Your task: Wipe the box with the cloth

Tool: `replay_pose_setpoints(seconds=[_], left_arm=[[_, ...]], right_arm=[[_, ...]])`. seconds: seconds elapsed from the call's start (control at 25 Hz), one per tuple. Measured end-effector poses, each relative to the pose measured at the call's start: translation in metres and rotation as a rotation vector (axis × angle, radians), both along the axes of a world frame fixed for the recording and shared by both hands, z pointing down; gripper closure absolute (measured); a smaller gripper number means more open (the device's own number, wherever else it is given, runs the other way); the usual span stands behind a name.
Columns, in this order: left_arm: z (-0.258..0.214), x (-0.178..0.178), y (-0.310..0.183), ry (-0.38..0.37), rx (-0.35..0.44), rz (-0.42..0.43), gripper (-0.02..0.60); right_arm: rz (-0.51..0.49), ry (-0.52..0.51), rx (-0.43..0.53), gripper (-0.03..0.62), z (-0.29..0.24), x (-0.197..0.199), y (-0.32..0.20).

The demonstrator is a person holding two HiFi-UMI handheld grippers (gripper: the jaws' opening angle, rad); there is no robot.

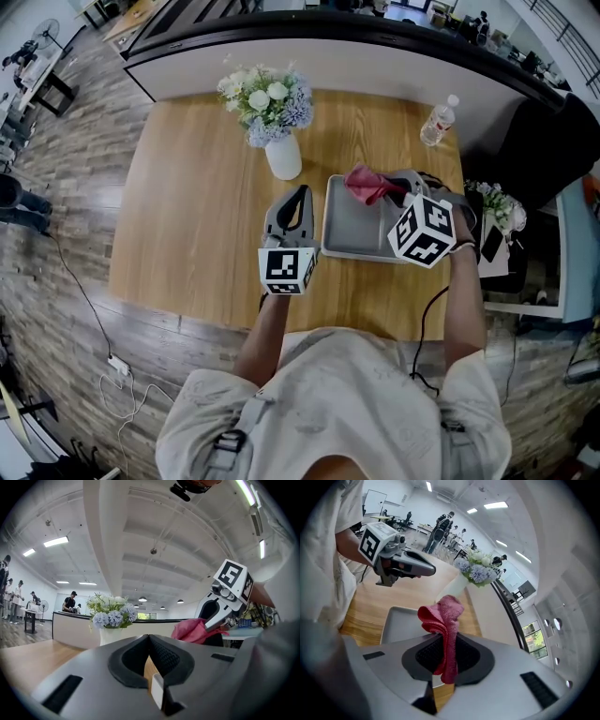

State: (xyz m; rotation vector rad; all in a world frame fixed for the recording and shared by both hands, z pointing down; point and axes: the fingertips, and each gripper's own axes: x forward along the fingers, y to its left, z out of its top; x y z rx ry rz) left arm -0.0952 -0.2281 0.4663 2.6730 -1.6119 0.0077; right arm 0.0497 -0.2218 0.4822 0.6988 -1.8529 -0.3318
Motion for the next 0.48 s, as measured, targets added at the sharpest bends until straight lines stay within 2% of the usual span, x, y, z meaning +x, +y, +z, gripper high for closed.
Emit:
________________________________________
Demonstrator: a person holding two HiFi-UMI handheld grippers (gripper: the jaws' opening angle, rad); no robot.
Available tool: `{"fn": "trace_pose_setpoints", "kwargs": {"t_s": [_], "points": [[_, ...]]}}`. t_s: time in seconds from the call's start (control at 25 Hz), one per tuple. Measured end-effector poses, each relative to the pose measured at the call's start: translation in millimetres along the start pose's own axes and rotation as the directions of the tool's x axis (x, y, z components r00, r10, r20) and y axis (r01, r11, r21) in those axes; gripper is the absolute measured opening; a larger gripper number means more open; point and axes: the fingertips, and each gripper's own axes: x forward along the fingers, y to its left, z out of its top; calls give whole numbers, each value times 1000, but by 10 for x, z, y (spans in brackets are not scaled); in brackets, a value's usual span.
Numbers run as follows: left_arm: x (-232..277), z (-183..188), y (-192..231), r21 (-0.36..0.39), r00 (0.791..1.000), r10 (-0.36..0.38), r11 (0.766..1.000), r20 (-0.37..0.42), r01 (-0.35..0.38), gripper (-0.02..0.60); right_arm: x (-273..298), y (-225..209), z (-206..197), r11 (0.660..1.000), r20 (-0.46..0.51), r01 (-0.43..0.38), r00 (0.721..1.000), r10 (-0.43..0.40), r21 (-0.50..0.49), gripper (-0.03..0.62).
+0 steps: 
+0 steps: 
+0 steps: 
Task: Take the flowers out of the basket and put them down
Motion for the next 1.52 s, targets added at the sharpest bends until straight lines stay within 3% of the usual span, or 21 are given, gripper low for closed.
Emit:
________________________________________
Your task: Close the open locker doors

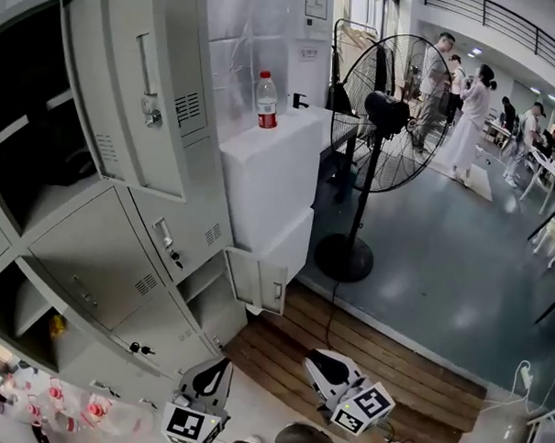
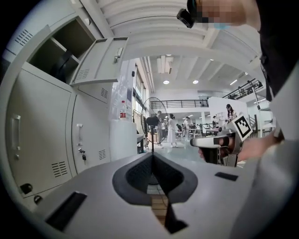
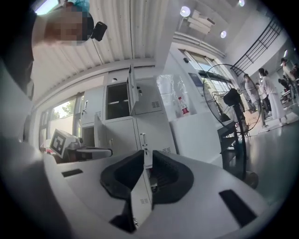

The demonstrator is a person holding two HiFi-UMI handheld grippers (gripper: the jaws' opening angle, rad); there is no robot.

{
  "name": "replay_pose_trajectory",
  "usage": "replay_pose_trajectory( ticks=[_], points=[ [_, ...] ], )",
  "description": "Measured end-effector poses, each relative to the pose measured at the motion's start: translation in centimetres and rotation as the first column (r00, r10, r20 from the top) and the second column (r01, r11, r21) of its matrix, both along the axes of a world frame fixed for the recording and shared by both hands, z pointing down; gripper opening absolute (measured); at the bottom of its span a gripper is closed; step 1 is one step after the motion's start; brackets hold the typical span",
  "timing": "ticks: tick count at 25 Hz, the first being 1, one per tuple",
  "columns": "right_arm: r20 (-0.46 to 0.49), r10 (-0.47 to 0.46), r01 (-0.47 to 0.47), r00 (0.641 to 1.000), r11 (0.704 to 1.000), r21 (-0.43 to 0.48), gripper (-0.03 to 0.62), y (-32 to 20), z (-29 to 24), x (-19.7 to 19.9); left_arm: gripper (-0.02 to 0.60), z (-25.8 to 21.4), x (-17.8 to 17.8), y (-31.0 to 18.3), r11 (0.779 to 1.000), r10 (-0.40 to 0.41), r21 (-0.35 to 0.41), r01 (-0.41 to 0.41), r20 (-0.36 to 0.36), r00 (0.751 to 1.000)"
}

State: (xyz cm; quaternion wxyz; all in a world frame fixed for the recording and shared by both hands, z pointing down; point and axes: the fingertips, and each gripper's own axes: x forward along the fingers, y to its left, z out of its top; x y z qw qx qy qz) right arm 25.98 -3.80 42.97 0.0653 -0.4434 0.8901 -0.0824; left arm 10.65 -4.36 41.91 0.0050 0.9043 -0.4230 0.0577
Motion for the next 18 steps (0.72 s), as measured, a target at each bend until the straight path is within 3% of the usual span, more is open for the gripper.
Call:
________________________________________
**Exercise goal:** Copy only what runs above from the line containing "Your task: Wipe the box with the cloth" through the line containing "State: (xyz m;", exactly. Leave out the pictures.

**Response area:**
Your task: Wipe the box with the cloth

Tool: `replay_pose_setpoints(seconds=[_], left_arm=[[_, ...]], right_arm=[[_, ...]])`. seconds: seconds elapsed from the call's start (control at 25 Hz), one per tuple. Measured end-effector poses, each relative to the pose measured at the call's start: translation in metres and rotation as a rotation vector (axis × angle, radians), both along the axes of a world frame fixed for the recording and shared by both hands, z pointing down; gripper closure absolute (measured); a smaller gripper number means more open (the device's own number, wherever else it is given, runs the other way); the usual span stands behind a name.
Columns, in this order: left_arm: z (-0.258..0.214), x (-0.178..0.178), y (-0.310..0.183), ry (-0.38..0.37), rx (-0.35..0.44), rz (-0.42..0.43), gripper (-0.02..0.60); right_arm: rz (-0.51..0.49), ry (-0.52..0.51), rx (-0.43..0.53), gripper (-0.03..0.62), z (-0.29..0.24), x (-0.197..0.199), y (-0.32..0.20).

The demonstrator is a person holding two HiFi-UMI handheld grippers (gripper: the jaws' opening angle, rad); there is no robot.


State: (xyz m; rotation vector rad; all in a world frame fixed for the recording and shared by both hands, z pointing down; point and axes: the fingertips, and each gripper's own axes: x forward along the fingers, y to its left, z out of its top; x y z rx ry rz) left arm -0.0952 -0.2281 0.4663 2.6730 -1.6119 0.0077; right arm 0.0497 -0.2218 0.4822 0.6988 -1.8529 -0.3318

The complete answer has been given.